Who is this course for?

High quality datasets are essential for statistical analysis. This course is for researchers that need to use the open source R programming language to prepare their data for statistical analysis. The course uses R Studio to illustrate the various techniques that can be used to prepare a data set that is analysable by statistical methods.

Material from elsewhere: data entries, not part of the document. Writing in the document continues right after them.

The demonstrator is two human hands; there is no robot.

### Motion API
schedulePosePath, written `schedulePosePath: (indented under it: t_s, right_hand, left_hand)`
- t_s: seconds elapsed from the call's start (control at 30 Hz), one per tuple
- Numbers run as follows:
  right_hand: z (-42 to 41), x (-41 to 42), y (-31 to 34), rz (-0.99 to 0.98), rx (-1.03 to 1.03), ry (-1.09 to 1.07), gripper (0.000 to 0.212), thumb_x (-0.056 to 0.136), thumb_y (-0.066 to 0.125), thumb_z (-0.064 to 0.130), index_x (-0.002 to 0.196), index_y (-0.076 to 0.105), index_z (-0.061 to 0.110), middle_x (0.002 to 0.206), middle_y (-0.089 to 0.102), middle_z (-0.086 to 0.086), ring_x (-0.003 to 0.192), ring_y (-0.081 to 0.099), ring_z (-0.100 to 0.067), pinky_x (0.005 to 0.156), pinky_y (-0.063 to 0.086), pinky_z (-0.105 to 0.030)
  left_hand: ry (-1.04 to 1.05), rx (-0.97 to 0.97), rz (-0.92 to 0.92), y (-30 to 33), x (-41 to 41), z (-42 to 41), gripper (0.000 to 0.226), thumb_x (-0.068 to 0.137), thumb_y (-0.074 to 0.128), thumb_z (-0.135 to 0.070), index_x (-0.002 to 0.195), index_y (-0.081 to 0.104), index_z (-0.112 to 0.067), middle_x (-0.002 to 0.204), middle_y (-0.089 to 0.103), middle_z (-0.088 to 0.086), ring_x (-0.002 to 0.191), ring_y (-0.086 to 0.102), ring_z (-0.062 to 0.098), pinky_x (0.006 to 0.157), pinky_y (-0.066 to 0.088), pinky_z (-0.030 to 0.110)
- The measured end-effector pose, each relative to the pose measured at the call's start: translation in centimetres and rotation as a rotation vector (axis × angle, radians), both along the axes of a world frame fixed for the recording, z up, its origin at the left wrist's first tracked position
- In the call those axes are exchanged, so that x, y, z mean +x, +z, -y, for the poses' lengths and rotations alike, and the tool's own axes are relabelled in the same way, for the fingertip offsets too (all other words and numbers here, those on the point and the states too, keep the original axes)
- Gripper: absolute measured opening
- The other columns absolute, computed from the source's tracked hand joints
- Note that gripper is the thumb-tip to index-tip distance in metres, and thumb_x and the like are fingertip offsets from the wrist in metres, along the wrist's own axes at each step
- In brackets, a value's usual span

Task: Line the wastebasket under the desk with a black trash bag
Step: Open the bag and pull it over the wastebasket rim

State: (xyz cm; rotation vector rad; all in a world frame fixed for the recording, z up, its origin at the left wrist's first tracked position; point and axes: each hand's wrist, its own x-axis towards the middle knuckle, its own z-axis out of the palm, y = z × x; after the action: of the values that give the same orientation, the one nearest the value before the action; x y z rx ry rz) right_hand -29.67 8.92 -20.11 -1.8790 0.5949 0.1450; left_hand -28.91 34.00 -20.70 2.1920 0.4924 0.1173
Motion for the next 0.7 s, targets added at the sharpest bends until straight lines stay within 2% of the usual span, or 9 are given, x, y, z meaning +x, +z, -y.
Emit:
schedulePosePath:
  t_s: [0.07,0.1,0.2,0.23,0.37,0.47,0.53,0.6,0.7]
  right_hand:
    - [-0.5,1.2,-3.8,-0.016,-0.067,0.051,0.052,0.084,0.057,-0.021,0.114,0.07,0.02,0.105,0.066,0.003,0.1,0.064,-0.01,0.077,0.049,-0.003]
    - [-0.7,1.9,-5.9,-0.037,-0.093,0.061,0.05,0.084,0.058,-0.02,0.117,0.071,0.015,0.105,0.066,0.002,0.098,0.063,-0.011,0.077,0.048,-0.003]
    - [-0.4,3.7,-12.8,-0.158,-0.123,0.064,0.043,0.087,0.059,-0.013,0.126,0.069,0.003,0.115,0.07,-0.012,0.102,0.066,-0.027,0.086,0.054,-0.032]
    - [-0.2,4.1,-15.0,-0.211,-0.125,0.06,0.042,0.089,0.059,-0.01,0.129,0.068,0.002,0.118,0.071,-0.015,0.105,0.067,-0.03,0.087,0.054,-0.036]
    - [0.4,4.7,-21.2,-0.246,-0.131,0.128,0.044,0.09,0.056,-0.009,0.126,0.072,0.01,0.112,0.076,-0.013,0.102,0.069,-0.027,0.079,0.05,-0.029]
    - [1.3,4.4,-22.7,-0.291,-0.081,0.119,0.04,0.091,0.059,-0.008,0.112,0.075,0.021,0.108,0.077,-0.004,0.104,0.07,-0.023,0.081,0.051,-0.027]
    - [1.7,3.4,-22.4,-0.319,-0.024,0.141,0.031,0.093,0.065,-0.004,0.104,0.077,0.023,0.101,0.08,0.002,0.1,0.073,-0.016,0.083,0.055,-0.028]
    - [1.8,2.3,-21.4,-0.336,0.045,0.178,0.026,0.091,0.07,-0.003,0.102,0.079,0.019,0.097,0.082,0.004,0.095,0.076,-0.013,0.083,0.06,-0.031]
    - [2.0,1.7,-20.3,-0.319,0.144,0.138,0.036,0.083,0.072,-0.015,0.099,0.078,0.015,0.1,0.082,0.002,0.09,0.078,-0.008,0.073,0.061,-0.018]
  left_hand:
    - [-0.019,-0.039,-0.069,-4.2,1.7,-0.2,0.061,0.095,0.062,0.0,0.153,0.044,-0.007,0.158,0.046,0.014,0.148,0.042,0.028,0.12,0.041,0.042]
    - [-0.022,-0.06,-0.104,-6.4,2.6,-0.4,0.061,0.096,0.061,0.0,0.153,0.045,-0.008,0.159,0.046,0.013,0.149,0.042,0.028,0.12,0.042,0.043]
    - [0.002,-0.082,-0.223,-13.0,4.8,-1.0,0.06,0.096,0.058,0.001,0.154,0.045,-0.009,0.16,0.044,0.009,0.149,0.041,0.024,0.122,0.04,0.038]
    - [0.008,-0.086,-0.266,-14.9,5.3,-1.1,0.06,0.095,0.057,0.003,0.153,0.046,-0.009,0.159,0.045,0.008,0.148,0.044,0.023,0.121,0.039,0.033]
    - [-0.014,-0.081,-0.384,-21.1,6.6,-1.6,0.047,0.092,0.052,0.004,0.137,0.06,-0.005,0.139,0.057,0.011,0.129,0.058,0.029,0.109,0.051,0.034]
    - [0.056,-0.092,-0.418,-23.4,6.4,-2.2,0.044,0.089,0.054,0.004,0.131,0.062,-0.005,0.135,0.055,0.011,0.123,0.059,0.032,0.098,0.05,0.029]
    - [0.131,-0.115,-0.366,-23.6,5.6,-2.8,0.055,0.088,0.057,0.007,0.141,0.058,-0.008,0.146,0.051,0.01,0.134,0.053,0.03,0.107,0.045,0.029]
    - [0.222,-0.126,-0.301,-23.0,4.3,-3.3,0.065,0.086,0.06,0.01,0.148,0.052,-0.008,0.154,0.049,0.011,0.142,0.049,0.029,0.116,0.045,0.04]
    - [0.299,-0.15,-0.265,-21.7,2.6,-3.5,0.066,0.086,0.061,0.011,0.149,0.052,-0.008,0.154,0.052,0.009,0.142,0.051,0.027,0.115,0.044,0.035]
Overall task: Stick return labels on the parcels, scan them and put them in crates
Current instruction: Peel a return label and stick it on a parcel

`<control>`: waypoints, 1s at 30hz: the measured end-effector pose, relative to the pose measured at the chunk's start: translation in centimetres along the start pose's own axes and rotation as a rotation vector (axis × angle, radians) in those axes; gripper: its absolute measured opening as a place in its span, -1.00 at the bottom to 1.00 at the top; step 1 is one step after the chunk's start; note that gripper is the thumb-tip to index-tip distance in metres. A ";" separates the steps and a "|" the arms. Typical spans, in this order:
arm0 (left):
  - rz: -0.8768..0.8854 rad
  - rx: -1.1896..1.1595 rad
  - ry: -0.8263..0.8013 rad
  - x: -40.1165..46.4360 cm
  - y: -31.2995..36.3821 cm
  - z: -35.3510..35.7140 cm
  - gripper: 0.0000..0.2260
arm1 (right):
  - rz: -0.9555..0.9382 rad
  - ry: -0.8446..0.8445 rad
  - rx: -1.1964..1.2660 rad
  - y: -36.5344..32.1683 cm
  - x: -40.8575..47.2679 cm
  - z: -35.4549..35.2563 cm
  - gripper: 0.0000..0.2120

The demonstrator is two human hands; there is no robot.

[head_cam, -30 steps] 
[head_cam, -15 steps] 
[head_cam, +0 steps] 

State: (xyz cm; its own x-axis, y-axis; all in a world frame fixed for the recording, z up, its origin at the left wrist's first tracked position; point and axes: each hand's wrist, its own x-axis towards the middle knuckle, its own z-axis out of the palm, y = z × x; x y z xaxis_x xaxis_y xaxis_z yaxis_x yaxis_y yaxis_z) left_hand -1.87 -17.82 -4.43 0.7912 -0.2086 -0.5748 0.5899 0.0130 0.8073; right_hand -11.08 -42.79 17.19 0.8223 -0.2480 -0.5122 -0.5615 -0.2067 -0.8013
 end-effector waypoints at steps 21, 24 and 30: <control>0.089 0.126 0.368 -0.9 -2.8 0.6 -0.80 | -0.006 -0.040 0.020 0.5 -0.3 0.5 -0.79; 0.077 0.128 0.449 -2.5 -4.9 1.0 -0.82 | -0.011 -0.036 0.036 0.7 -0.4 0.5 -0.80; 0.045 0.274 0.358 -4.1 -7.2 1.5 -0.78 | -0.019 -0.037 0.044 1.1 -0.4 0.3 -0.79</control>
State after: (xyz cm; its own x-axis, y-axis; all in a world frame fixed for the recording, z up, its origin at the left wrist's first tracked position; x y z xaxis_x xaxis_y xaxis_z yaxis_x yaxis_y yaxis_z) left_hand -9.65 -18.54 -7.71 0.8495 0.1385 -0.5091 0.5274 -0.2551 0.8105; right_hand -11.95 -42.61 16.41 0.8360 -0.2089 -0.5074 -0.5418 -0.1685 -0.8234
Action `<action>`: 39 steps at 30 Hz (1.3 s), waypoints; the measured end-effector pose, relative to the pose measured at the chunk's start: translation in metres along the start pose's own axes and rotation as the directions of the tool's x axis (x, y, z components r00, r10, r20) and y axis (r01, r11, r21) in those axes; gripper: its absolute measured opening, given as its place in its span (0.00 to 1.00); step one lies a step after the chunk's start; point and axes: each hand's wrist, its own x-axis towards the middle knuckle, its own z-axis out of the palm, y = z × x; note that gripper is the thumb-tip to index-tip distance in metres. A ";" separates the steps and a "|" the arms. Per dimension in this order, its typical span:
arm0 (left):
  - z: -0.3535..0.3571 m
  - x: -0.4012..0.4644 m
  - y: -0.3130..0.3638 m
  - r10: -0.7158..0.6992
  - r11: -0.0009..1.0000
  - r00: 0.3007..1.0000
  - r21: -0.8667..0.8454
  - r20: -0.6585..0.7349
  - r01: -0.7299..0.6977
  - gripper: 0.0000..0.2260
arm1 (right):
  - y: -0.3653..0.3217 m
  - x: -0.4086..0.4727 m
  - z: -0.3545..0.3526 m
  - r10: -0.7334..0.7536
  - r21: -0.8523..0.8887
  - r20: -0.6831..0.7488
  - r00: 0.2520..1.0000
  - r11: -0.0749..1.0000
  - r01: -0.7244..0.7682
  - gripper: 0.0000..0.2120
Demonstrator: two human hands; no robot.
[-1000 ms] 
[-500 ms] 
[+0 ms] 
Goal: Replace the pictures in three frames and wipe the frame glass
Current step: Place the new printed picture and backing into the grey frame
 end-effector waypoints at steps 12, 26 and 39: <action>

Attendees are expected to be familiar with the data collection process using an electronic tool, such as MS Excel.

Course description

The course is a four-hour practical session and will use the open source R Studio software. It will focus on the R data frame and its manipulation. Items that will be covered are:

  • Factor data types
  • Variable labelling, renaming and dropping
  • Control structures useful for data cleaning.

 Learning Objectives

  • Reading MS Excel files into R
  • Creating categorical variables for analysis
  • Recoding free text descriptions into numbers
  • Merging different datasets horizontally and vertically
  • Changing the structure of a dataset for different statistical methods.

About the trainer

Bola Coker is the Senior Data Manager for the NIHR Guy’s and St Thomas’ Biomedical Research Centre (BRC). He is based in the King’s College London Department of Population Health Sciences Unit of Medical Statistics and is involved with statistical consultancy and teaching. He runs a team that provides services for the BRC in the areas of databases development, statistical data management and statistical programming.